─── Supplied data
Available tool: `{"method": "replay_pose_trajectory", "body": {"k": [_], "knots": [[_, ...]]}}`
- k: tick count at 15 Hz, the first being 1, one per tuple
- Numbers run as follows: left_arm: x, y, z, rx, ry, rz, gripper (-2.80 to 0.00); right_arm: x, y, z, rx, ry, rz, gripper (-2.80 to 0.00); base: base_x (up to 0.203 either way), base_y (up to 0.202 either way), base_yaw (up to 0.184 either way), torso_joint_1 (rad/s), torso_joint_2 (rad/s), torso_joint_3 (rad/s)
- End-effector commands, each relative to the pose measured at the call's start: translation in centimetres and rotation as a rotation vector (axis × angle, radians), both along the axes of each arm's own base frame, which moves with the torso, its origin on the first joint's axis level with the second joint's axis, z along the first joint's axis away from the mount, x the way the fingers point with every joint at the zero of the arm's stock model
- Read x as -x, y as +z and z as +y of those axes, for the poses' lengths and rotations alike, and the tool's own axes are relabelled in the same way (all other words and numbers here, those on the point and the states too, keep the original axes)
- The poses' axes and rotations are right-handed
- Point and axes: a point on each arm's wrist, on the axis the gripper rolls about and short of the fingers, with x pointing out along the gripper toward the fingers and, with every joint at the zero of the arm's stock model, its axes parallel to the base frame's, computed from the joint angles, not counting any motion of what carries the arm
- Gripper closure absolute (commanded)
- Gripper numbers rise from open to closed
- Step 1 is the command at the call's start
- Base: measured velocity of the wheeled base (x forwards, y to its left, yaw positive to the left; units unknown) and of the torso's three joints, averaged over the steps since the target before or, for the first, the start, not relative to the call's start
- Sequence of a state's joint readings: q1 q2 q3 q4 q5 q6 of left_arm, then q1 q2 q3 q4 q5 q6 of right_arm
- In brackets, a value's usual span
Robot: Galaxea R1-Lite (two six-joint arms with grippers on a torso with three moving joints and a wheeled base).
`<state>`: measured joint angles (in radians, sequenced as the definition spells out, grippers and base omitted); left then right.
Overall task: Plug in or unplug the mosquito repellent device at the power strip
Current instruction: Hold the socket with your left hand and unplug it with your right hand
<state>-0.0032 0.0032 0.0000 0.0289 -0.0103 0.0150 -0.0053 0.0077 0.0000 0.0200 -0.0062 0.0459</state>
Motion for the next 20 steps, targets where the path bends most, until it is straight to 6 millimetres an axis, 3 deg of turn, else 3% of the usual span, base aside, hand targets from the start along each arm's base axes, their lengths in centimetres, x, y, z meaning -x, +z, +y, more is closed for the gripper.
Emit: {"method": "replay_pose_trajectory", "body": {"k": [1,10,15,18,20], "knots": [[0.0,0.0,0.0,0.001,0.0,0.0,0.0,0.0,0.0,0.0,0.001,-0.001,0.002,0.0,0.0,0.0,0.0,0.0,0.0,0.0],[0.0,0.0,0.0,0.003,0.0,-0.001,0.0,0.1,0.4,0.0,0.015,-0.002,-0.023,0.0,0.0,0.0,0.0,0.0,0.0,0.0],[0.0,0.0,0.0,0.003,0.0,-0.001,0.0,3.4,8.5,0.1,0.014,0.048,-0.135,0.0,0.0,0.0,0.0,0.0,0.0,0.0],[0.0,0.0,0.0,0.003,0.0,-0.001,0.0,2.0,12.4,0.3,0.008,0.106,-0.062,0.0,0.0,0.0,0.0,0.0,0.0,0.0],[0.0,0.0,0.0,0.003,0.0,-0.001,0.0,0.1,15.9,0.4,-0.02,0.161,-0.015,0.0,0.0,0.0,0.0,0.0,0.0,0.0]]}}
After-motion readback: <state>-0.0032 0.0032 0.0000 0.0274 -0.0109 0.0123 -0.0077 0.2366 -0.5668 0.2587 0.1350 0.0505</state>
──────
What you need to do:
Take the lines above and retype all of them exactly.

Result of this exercise:
Available tool: `{"method": "replay_pose_trajectory", "body": {"k": [_], "knots": [[_, ...]]}}`
- k: tick count at 15 Hz, the first being 1, one per tuple
- Numbers run as follows: left_arm: x, y, z, rx, ry, rz, gripper (-2.80 to 0.00); right_arm: x, y, z, rx, ry, rz, gripper (-2.80 to 0.00); base: base_x (up to 0.203 either way), base_y (up to 0.202 either way), base_yaw (up to 0.184 either way), torso_joint_1 (rad/s), torso_joint_2 (rad/s), torso_joint_3 (rad/s)
- End-effector commands, each relative to the pose measured at the call's start: translation in centimetres and rotation as a rotation vector (axis × angle, radians), both along the axes of each arm's own base frame, which moves with the torso, its origin on the first joint's axis level with the second joint's axis, z along the first joint's axis away from the mount, x the way the fingers point with every joint at the zero of the arm's stock model
- Read x as -x, y as +z and z as +y of those axes, for the poses' lengths and rotations alike, and the tool's own axes are relabelled in the same way (all other words and numbers here, those on the point and the states too, keep the original axes)
- The poses' axes and rotations are right-handed
- Point and axes: a point on each arm's wrist, on the axis the gripper rolls about and short of the fingers, with x pointing out along the gripper toward the fingers and, with every joint at the zero of the arm's stock model, its axes parallel to the base frame's, computed from the joint angles, not counting any motion of what carries the arm
- Gripper closure absolute (commanded)
- Gripper numbers rise from open to closed
- Step 1 is the command at the call's start
- Base: measured velocity of the wheeled base (x forwards, y to its left, yaw positive to the left; units unknown) and of the torso's three joints, averaged over the steps since the target before or, for the first, the start, not relative to the call's start
- Sequence of a state's joint readings: q1 q2 q3 q4 q5 q6 of left_arm, then q1 q2 q3 q4 q5 q6 of right_arm
- In brackets, a value's usual span
Robot: Galaxea R1-Lite (two six-joint arms with grippers on a torso with three moving joints and a wheeled base).
`<state>`: measured joint angles (in radians, sequenced as the definition spells out, grippers and base omitted); left then right.
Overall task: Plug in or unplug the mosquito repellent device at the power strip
Current instruction: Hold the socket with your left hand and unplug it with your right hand
<state>-0.0032 0.0032 0.0000 0.0289 -0.0103 0.0150 -0.0053 0.0077 0.0000 0.0200 -0.0062 0.0459</state>
Motion for the next 20 steps, targets where the path bends most, until it is straight to 6 millimetres an axis, 3 deg of turn, else 3% of the usual span, base aside, hand targets from the start along each arm's base axes, their lengths in centimetres, x, y, z meaning -x, +z, +y, more is closed for the gripper.
Emit: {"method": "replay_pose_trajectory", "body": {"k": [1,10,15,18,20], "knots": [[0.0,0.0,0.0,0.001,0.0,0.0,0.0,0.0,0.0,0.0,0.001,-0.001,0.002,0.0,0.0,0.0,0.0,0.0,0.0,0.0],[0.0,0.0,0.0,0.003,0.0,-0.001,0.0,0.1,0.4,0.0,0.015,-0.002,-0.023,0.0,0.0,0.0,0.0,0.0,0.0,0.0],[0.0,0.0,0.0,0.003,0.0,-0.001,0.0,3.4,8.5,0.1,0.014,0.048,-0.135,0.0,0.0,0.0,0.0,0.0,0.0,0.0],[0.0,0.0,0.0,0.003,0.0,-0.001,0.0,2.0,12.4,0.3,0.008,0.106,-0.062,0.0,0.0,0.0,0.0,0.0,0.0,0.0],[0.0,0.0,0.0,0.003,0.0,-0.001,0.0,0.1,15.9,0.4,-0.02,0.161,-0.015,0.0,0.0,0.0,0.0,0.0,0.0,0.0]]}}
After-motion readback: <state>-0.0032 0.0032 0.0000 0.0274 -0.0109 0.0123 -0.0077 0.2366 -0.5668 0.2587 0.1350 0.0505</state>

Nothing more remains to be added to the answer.